WHAT TO WORK ON: Below are the records; copy exactly the stretch from the line containing "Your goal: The" through the line containing "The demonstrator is", both ends included, and nothing else.

· · · · · · ·

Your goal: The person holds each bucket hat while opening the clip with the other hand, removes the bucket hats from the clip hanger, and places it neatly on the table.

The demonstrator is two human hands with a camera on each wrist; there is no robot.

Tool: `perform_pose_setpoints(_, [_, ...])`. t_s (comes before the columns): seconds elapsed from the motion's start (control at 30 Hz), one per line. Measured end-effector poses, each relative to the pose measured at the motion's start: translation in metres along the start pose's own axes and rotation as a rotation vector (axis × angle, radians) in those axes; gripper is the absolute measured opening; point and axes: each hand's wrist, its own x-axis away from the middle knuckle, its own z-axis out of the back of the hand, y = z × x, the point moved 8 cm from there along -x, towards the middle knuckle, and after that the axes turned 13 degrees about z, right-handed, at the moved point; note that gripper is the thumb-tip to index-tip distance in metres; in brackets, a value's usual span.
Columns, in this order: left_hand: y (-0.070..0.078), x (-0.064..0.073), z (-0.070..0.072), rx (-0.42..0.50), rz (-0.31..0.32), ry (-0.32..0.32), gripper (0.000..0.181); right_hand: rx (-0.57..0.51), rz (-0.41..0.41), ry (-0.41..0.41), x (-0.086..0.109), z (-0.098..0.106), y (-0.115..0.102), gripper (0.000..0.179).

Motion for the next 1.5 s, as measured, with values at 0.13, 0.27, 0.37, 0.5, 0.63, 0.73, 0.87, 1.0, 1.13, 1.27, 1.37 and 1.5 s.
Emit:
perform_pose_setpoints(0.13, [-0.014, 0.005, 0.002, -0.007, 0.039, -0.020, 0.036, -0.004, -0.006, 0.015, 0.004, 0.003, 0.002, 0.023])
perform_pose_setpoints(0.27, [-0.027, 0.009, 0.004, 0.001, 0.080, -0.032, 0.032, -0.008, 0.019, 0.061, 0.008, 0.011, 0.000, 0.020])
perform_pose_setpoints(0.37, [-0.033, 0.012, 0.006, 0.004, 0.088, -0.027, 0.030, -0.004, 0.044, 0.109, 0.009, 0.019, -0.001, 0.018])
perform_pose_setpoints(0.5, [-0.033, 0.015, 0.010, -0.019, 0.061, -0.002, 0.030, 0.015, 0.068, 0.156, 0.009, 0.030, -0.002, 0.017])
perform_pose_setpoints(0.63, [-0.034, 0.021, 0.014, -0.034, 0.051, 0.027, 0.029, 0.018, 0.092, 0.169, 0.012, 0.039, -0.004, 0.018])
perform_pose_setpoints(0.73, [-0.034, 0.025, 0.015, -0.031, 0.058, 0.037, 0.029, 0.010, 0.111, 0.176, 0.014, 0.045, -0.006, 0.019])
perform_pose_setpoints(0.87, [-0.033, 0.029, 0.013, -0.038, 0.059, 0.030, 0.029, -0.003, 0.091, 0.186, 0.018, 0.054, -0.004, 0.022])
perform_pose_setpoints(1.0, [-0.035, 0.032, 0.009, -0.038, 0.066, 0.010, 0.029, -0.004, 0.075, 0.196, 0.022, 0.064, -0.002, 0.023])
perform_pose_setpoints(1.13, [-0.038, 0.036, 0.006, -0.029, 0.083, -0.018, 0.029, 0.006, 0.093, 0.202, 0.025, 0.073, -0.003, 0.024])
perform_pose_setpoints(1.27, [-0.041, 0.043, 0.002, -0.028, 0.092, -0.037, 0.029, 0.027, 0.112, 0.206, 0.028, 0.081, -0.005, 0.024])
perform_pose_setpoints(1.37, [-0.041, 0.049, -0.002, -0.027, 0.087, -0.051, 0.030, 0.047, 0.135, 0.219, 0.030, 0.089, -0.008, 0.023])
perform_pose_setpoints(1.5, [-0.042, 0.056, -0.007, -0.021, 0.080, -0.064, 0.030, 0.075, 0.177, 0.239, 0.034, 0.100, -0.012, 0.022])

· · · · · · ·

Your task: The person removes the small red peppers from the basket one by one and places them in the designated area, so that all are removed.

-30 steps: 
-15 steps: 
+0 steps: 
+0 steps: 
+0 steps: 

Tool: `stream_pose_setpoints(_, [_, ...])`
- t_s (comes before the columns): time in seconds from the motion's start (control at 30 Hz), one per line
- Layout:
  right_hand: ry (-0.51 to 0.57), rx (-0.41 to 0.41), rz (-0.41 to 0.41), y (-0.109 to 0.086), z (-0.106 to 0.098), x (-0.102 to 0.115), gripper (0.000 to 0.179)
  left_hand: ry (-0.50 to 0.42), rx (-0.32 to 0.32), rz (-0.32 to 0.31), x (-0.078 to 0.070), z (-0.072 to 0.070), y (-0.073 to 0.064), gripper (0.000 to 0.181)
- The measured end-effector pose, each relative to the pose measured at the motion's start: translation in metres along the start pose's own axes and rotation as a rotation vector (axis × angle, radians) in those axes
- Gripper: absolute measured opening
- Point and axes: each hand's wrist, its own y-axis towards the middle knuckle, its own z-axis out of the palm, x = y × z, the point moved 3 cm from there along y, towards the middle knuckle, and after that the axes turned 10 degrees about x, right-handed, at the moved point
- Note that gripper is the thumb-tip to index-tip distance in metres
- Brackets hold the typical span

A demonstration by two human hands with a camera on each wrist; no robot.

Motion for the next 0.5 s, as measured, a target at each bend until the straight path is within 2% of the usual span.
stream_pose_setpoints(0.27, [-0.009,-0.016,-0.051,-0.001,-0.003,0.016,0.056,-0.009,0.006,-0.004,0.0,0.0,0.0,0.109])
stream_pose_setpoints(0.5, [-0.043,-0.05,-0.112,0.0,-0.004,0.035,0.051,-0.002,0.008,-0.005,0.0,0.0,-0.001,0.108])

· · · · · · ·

EXERCISE OUTPUT:
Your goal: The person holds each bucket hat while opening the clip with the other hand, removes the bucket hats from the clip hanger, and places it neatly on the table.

The demonstrator is two human hands with a camera on each wrist; there is no robot.

That's the full output for the exercise.